- Publicity poster for the Roundabout Theatre Company's New York premiere in 2011.
- Original language: English
- Written by: Stephen Karam
- Setting: Nazareth, Pennsylvania

Premiere
- Date: April 1, 2011
- Place: Huntington Theatre Company Boston, Massachusetts

= Sons of the Prophet =

Play written by Stephen Karam

Sons of the Prophet is a play by Stephen Karam. It is a comedy-drama about a Lebanese-American family and was a finalist for the 2012 Pulitzer Prize for Drama.

==Productions==
Sons of the Prophet premiered in a production by Huntington Theatre Company in Boston in April and May 2011.

Sons of the Prophet opened Off-Broadway at the Laura Pels Theatre on October 20, 2011 (after previews from September 28) and closed on January 1, 2012. This play was commissioned by the Roundabout Theatre Company. The play was directed by Peter DuBois and starred Charles Socarides (Timothy), Yusef Bulos (Bill), Lizbeth MacKay (Mrs. McAndrew), Dee Nelson (Dr. Manor), Jonathan Louis Dent (Vin), Santino Fontana (Joseph), Chris Perfetti (Charles) and Joanna Gleason (Gloria).

The play was a finalist for the 2012 Pulitzer Prize for Drama. and won the Lucille Lortel Award for Outstanding Play, the New York Drama Critics' Circle Award and the Outer Critics Circle Award for Best Play, 2011-12.

==Plot==
Brothers Joseph Douaihy (29 years old) and Charles Douaihy (18 years old), who live in a run-down area of Nazareth, Pennsylvania, are left alone after their father dies of a heart attack two weeks after a car accident. That accident was caused by a prank by the local football star, Vin, who is sent to a juvenile detention center as punishment.

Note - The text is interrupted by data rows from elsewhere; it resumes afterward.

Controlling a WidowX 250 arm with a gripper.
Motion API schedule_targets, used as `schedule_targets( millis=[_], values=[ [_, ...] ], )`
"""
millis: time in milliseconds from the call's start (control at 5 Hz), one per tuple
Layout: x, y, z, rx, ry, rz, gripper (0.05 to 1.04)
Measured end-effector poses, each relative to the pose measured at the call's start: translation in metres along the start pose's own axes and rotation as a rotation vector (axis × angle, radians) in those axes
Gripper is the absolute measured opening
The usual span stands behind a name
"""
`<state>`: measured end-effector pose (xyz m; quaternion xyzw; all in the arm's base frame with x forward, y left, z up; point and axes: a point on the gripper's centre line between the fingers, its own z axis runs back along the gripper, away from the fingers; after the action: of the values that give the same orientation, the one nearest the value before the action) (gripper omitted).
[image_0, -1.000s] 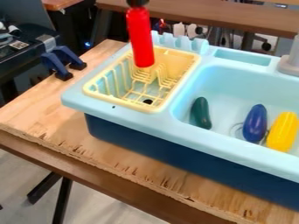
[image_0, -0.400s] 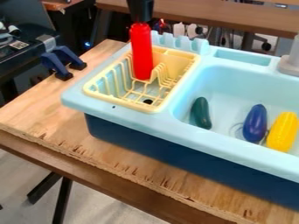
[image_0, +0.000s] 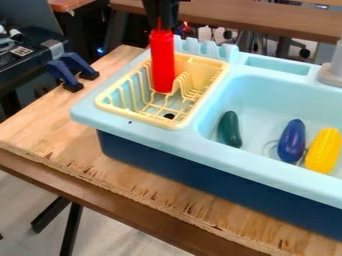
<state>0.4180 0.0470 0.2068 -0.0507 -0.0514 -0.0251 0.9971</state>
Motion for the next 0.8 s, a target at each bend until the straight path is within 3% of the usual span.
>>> schedule_targets(
  millis=[400, 600, 800],
  values=[
    [-0.007, -0.002, 0.026, 0.008, -0.073, 0.022, 0.964],
    [-0.009, -0.008, 0.025, 0.041, -0.047, 0.033, 1.008],
    [-0.022, -0.017, 0.030, 0.156, 0.024, 0.044, 1.005]
  ],
)
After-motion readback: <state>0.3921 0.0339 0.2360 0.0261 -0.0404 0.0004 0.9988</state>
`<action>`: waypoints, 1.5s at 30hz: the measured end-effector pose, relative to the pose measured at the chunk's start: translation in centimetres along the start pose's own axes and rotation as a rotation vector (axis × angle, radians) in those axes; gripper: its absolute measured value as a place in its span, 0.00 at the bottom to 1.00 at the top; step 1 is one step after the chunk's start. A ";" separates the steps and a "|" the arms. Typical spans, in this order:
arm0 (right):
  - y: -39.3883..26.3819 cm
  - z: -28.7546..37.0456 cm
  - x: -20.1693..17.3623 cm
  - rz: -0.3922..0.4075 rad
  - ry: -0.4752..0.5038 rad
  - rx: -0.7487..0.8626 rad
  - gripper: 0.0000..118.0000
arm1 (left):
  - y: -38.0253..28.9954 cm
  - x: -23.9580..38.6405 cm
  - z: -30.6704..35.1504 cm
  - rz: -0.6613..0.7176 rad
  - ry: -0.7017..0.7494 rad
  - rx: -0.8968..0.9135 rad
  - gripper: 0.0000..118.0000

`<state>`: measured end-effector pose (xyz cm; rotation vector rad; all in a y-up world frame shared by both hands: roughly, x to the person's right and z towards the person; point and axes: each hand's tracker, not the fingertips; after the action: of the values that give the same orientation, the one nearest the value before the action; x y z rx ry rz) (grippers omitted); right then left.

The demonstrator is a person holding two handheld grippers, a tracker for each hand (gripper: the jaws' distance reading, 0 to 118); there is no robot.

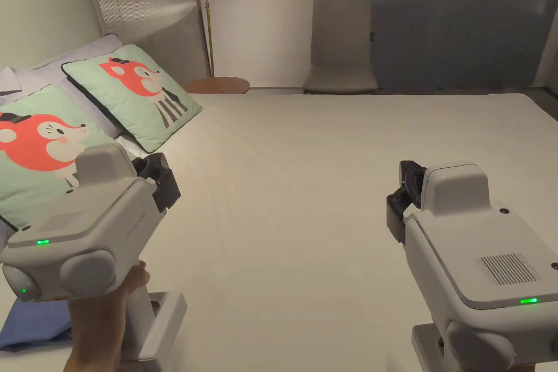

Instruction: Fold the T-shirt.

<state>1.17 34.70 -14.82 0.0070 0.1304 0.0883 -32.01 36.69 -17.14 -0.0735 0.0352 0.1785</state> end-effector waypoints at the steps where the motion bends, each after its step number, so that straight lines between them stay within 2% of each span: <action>1: 0.9 0.9 0.5 0.005 -0.013 0.006 0.01 | -0.4 0.8 0.1 0.004 -0.021 0.016 0.00; 12: 1.0 4.0 5.1 0.011 -0.131 0.021 0.01 | -4.1 8.5 1.0 -0.123 -0.087 0.079 0.00; 18: 0.5 4.4 6.4 0.002 -0.168 0.008 0.01 | -5.3 10.4 1.1 -0.130 -0.113 0.089 0.00; 45: 0.3 4.2 6.8 0.014 -0.185 0.016 0.01 | -5.2 11.0 2.4 -0.140 -0.120 0.102 0.00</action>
<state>8.42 35.55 -11.55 0.0323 -0.0539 0.0997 -20.15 33.72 -14.79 0.0367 -0.0802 0.0412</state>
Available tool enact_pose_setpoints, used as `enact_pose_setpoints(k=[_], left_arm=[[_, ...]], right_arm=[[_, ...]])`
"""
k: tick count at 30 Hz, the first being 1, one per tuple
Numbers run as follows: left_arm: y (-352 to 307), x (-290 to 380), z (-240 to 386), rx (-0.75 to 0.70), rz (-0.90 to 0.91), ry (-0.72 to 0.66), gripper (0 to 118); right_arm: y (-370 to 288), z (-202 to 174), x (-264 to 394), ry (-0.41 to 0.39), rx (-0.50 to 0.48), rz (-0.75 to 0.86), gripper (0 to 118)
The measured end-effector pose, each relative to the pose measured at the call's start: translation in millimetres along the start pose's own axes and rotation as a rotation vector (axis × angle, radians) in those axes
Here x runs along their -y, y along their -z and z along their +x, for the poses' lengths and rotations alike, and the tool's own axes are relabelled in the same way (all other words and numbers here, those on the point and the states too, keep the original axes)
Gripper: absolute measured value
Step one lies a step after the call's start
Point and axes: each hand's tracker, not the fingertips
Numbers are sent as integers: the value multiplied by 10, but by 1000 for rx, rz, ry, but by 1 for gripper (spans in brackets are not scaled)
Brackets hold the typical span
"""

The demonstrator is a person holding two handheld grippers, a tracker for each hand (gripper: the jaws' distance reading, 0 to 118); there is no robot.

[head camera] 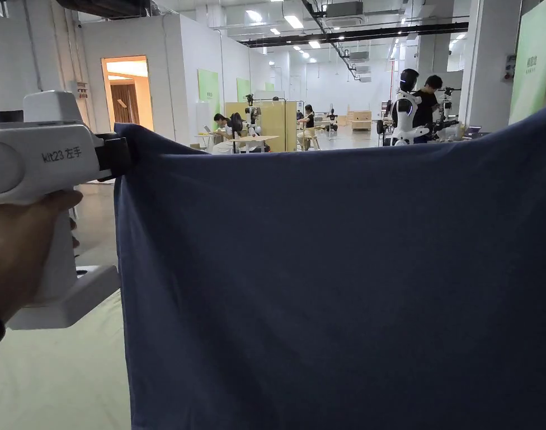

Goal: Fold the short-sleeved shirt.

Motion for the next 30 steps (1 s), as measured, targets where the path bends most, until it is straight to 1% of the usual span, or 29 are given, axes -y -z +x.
enact_pose_setpoints(k=[3, 6, 8, 9, 10, 13, 14, 16, 18, 19, 20, 21, 22, 23, 24, 25, 27, 29, 30], left_arm=[[185, -22, 49, -30, -15, 18, 6], [385, -33, 98, -28, -22, 12, 6], [538, -26, 123, -31, -41, 45, 6], [607, -23, 139, -34, -50, 58, 6], [673, -11, 155, -37, -50, 70, 6], [892, -13, 170, -49, -49, 80, 6], [979, -19, 159, -49, -52, 77, 6], [1146, -21, 155, -63, -71, 77, 6], [1329, -4, 141, -74, -89, 100, 6], [1392, 6, 130, -85, -106, 102, 6], [1465, 25, 114, -87, -104, 90, 6], [1522, 47, 95, -76, -105, 54, 6], [1572, 68, 81, -71, -104, 31, 6], [1637, 104, 73, -79, -111, 25, 6], [1714, 149, 65, -87, -119, 28, 6], [1774, 184, 71, -91, -139, 46, 6], [1871, 248, 98, -105, -156, 72, 6], [1923, 315, 92, -77, -137, 74, 6], [1964, 341, 93, -79, -140, 73, 6]], right_arm=[[229, 116, -3, -4, 1, -4, 4], [438, 113, 5, -38, -17, -5, 4], [613, 151, 25, -46, -15, -12, 4], [692, 151, 39, -74, 6, -12, 4], [655, 58, 15, -124, 16, 25, 4], [869, 60, 13, -73, 18, 12, 4], [1072, 281, 48, -35, 24, 0, 4], [1295, 400, 65, -22, 29, 0, 4], [1479, 454, 73, -53, 51, -31, 4], [1562, 489, 91, -54, 68, -28, 4], [1656, 542, 122, -41, 72, -30, 4], [1740, 596, 180, -6, 77, -60, 4], [1591, 475, 197, -42, 174, -50, 4], [1556, 388, 252, -70, 158, -39, 4], [1585, 369, 311, -106, 168, -54, 4], [1619, 376, 368, -119, 167, -57, 4], [1713, 355, 494, -134, 158, -109, 4], [1727, 373, 571, -115, 164, -72, 4], [1713, 374, 599, -97, 229, -100, 4]])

Their family has emigrated from Lebanon and is distantly related to Kahlil Gibran. The brothers are forced to not only take care of themselves but care for their aging uncle, Bill. Joseph, who has mysterious pains, goes to work for Gloria, a book-packager, to get health insurance. Gloria tries to convince Joseph to write a book about his family, thinking this will return her to success in the publishing world. Joseph, who is gay, starts a romance with a reporter named Timothy.

The play ends at Vin's trial which is reported on by Timothy. The Douaihy family has chosen to not try to stop Vin from playing football. Which is followed by Vin’s apology and him reciting Gibran’s Prayer to Saint Rafka. The court goes into recess and Timothy asks for photos from the family, where he is then lambasted by Joseph for trying to exploit them. An open mic portion begins and Gloria unexpectedly appears giving an emotional speech empathizing with the Douahiy family, and saying she feels as if she was a part of their family. Gloria then asks Joseph to drive her home in which she yells “Take a fucking taxi!” at her. A video of Joseph yelling at Gloria then goes viral leading to Gloria securing a book deal.

The play uses the device of projections with "a title inspired by the chapter headings in Gibran’s The Prophet."

==Critical response==
The Variety reviewer (in reviewing the Huntington production) wrote that the play was "wonderfully acted and sensitively helmed production .... Karam demonstrates an original comic voice for young characters, but here he expands generationally."

The New York Times reviewer (of the Off-Broadway production ) wrote that the play is "...absolutely wonderful new comedy-drama ... Written with insight and compassion, not to mention biting wit, it shines a clarifying light into some of life’s darker passages, exploring how people endure the unendurable, and not only survive but also move forward through their blighted lives with sustaining measures of hope, love and good humor. The question of why we suffer is unanswerable, but how we suffer defines our character and shapes our lives more than we care to acknowledge."